### Your instructions
Repeat exactly the lines from the line containing "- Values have" to the last line of the listing, including both.

[Opening Data shown section]

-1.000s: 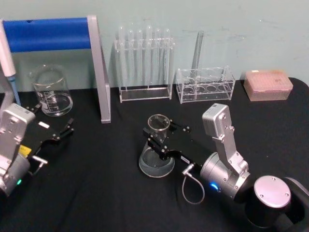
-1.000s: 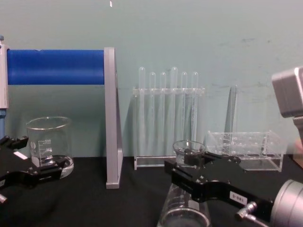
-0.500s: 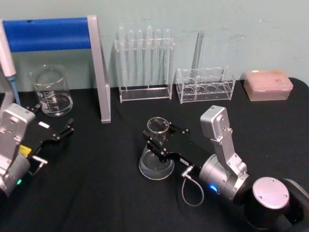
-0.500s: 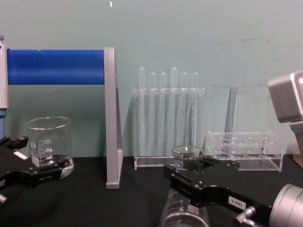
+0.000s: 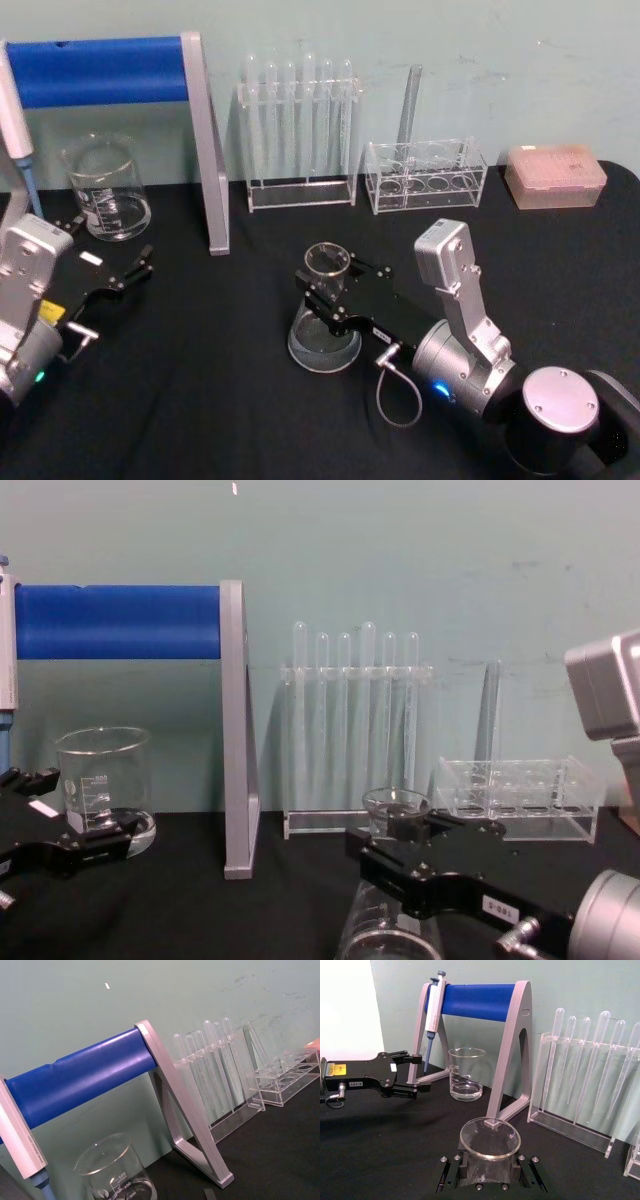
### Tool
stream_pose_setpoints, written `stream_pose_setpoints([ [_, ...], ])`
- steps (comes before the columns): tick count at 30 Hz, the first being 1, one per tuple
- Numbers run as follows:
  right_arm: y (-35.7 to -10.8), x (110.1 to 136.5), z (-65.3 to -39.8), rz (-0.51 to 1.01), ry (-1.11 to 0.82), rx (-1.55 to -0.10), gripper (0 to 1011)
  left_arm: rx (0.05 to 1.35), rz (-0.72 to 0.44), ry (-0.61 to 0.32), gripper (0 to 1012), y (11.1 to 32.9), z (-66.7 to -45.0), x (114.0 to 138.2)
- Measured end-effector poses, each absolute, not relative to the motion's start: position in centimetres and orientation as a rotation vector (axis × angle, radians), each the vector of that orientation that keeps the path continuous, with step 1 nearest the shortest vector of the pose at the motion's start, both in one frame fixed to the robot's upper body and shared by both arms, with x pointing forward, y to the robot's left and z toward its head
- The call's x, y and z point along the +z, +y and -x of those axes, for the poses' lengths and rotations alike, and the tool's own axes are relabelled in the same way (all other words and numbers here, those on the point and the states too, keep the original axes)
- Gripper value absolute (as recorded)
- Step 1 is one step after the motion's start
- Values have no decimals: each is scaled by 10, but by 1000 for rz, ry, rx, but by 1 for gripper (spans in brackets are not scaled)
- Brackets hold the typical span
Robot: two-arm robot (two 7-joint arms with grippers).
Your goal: Grasp the erlenmeyer flask with one hand, shake it three times, then place it back.
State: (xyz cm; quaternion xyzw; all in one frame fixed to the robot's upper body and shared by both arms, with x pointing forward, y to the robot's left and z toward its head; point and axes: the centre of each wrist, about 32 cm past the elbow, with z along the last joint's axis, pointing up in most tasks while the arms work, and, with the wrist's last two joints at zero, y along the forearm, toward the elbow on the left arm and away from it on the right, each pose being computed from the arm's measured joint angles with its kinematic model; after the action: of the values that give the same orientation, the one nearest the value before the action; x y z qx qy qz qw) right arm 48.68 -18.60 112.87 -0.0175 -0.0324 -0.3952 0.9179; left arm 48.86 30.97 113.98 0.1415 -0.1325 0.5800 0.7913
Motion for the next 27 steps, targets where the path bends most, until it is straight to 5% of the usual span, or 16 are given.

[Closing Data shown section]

### Solved exercise
- Values have no decimals: each is scaled by 10, but by 1000 for rz, ry, rx, but by 1 for gripper (spans in brackets are not scaled)
- Brackets hold the typical span
Robot: two-arm robot (two 7-joint arms with grippers).
Your goal: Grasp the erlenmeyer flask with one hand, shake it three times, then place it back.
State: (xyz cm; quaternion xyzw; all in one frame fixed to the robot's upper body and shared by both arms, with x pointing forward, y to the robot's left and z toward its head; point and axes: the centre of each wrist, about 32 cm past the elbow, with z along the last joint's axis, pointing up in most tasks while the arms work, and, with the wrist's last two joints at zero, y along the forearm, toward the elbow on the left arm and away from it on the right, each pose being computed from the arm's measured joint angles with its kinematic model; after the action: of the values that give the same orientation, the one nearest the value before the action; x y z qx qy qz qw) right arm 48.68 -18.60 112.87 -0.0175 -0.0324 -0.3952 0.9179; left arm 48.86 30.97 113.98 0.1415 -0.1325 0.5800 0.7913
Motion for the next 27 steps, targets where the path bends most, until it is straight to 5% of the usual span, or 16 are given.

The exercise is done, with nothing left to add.